**Instructions to follow**
Directions for the data below: repeat exactly the lines from the one with "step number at" through the one with "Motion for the", both included, and omit all pictures.

------------------------------------------------

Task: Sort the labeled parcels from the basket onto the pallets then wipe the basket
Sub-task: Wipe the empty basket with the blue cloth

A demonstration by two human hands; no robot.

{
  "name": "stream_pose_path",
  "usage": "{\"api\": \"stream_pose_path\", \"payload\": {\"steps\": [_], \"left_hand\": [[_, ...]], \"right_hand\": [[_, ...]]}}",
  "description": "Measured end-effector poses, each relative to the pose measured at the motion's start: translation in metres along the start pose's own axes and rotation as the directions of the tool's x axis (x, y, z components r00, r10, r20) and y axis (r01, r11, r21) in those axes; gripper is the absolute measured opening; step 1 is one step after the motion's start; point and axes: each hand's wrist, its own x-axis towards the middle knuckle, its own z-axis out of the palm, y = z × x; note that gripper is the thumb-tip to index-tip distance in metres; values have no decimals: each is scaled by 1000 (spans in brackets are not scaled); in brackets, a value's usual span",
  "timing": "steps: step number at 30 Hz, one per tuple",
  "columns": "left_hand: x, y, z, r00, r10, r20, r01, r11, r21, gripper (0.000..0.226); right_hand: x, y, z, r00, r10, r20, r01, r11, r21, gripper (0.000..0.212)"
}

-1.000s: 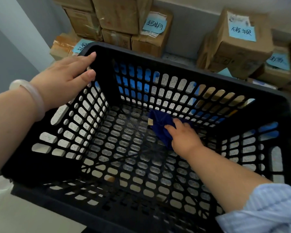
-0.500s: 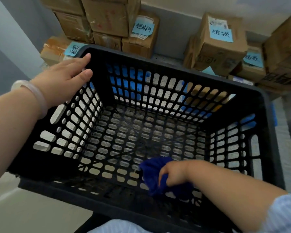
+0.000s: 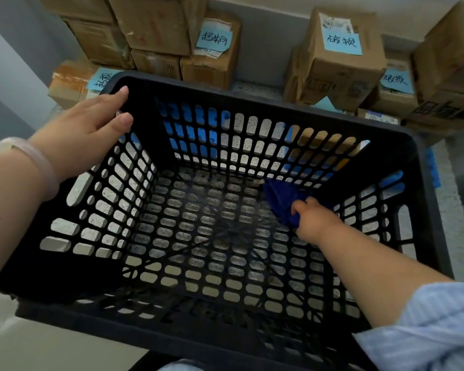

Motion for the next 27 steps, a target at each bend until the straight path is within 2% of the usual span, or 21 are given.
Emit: {"api": "stream_pose_path", "payload": {"steps": [2, 4, 6, 8, 9, 10, 11, 13, 14, 15, 16, 17, 18, 19, 20, 23, 25, 27], "left_hand": [[1, 0, 0, 1000, 0, -6, 0, 1000, 5, 80], [1, 0, 0, 1000, 0, -18, 0, 1000, -12, 74], [1, -1, -1, 1000, 11, -28, -12, 1000, -18, 73], [1, -1, 0, 1000, 13, -27, -13, 1000, -16, 70], [1, 1, 1, 1000, 5, -22, -5, 1000, -11, 67], [0, 2, 1, 1000, -3, -15, 3, 1000, -6, 65], [0, 3, 1, 1000, -4, -10, 4, 1000, 1, 65], [0, 3, 1, 1000, 13, -5, -13, 1000, 16, 66], [1, 2, 1, 1000, 24, -4, -24, 1000, 18, 65], [1, 0, 1, 1000, 28, -3, -28, 999, 15, 65], [2, -2, 1, 1000, 25, -6, -25, 1000, 10, 65], [2, -4, 1, 1000, 23, -11, -23, 1000, 10, 67], [2, -6, 2, 1000, 25, -14, -25, 1000, 16, 69], [2, -7, 2, 999, 31, -15, -31, 999, 23, 69], [2, -7, 3, 999, 36, -16, -35, 999, 25, 69], [2, -3, 4, 999, 42, -32, -41, 999, 20, 67], [2, -1, 3, 999, 41, -31, -40, 999, 23, 70], [1, -1, 1, 999, 32, -21, -32, 999, 20, 80]], "right_hand": [[-11, -6, 6, 995, -36, 97, 33, 999, 34, 34], [-29, -17, 13, 960, -68, 272, 61, 998, 34, 28], [-51, -31, 20, 868, -71, 492, 68, 997, 25, 35], [-68, -40, 23, 728, -41, 684, 117, 991, -65, 49], [-73, -42, 22, 682, -19, 731, 126, 988, -92, 52], [-75, -41, 19, 671, 7, 741, 108, 988, -107, 53], [-71, -39, 14, 702, 23, 711, 91, 988, -122, 52], [-62, -31, -1, 849, 38, 527, 25, 993, -112, 44], [-56, -25, -11, 933, 38, 358, -20, 998, -53, 40], [-49, -19, -21, 987, 54, 153, -64, 996, 56, 36], [-43, -13, -29, 994, 92, -55, -80, 979, 187, 31], [-37, -6, -34, 964, 125, -234, -60, 961, 268, 27], [-32, -2, -35, 928, 139, -344, -40, 960, 279, 26], [-29, 3, -33, 920, 129, -370, -45, 973, 228, 30], [-28, 7, -28, 939, 113, -325, -69, 987, 142, 36], [-25, 3, -3, 994, 111, -2, -110, 982, -152, 41], [-28, -9, 9, 975, 74, 212, -26, 975, -220, 38], [-37, -26, 19, 918, 64, 392, 23, 976, -215, 37]]}}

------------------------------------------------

**Result**
  "timing": "steps: step number at 30 Hz, one per tuple",
  "columns": "left_hand: x, y, z, r00, r10, r20, r01, r11, r21, gripper (0.000..0.226); right_hand: x, y, z, r00, r10, r20, r01, r11, r21, gripper (0.000..0.212)"
}

-1.000s: 
-0.500s: 
+0.000s: 

Motion for the next 27 steps, a target at each bend until the straight path is within 2% of the usual span, or 21 are given.

This response is complete, and nothing else is pending.